Il mercato del lavoro in tempo di crisi non ha solo riscritto la geografia professionale, ma ha anche stabilito nuove prassi e abitudini per i lavoratori. C’era un tempo in cui, ai primi accenni di febbre, si richiedeva una giornata di permesso per malattia, ma era un tempo lontano perché il dipendente del terzo millennio non può permettersi assenza. Ecco quindi che oggi si va in ufficio anche malati, presenzialisti senza limiti ma con evidenti ripercussioni sul lavoro e la salute.
Siamo chiari, questa spinta alla presenza forzata in ufficio non nasce certo da un’esigenza del lavoratore stesso, che con la febbre a 40 farebbe volentieri a meno di alzarsi dal letto. Sono piuttosto le regole aziendali non scritte che, in un periodo di crisi economica, prevedono l’abnegazione totale senza se e senza ma. Da un lato agisce la necessità di produrre fatturato, dall’altro la paura di perdere il posto di lavoro. La conferma arriva da un report del Chartered Institute of Personnel and Development, che riguarda la Gran Bretagna ma può essere proiettato anche sull’Italia.
Secondo l’indagine, nell’ultimo anno si è registrata una flessione dei permessi per malattia in tutti i settori professionali: un terzo dei 670 datori di lavoro interpellati ha ammesso di aver riscontrato una netta diminuzione dei giorni di assenza degli impiegati, passati da 7,7 a 6,8 nel settore pubblico e da 6,5 a 5,8 in quello privato. Viene da chiedersi quali siano le conseguenze di questo stakanovismo forzato. A margine del report, gli esperti evidenziano il rischio di ansia perenne, con effetti negativi sulla produttività. Insomma, lo sappiamo tutti che lavorare di più non sempre significa lavorare meglio.

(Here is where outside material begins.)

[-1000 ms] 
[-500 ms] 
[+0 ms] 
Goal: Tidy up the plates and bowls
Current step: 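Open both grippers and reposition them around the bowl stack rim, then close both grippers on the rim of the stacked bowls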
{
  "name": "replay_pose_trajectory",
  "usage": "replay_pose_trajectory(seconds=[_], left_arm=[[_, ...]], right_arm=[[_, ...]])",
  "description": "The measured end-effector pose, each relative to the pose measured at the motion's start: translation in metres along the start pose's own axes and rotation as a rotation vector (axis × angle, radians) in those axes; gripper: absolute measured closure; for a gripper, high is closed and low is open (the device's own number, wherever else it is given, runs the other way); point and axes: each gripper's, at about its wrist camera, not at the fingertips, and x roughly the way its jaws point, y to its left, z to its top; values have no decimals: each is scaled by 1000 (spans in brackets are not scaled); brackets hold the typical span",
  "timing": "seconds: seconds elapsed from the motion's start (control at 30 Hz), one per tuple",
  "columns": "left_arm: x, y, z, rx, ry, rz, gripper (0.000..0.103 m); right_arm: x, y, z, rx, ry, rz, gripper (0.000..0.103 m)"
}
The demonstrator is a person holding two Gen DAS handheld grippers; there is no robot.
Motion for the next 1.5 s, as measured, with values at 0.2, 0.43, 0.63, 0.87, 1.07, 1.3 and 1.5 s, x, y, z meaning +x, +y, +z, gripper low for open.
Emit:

La dottoressa Jill Miller del CIPD, interpellata dal Daily Mail, conferma il senso comune: “Andare al lavoro malati non solo è rischioso per gli altri colleghi ma rende anche meno efficienti, con il rischio di commettere errori gravi, e oltretutto fa pure allungare i tempi di recupero”. Alla malattia si aggiunge lo stress di non poter mai staccare, principale causa dei crolli psicofisici in azienda. Il presenzialismo malato si sta trasformando però in uno stile di vita, molto pericoloso, cone confermato da Stephen Bevan di Work Foundation: “In molte aziende addirittura il 45% dello staff non sta mai a casa dal lavoro. Ma se fino a qualche tempo fa questo era considerato un segnale di attaccamento al lavoro, adesso è invece la conferma di quanto la gente tema di perdere il proprio posto rimanendo a casa in malattia”.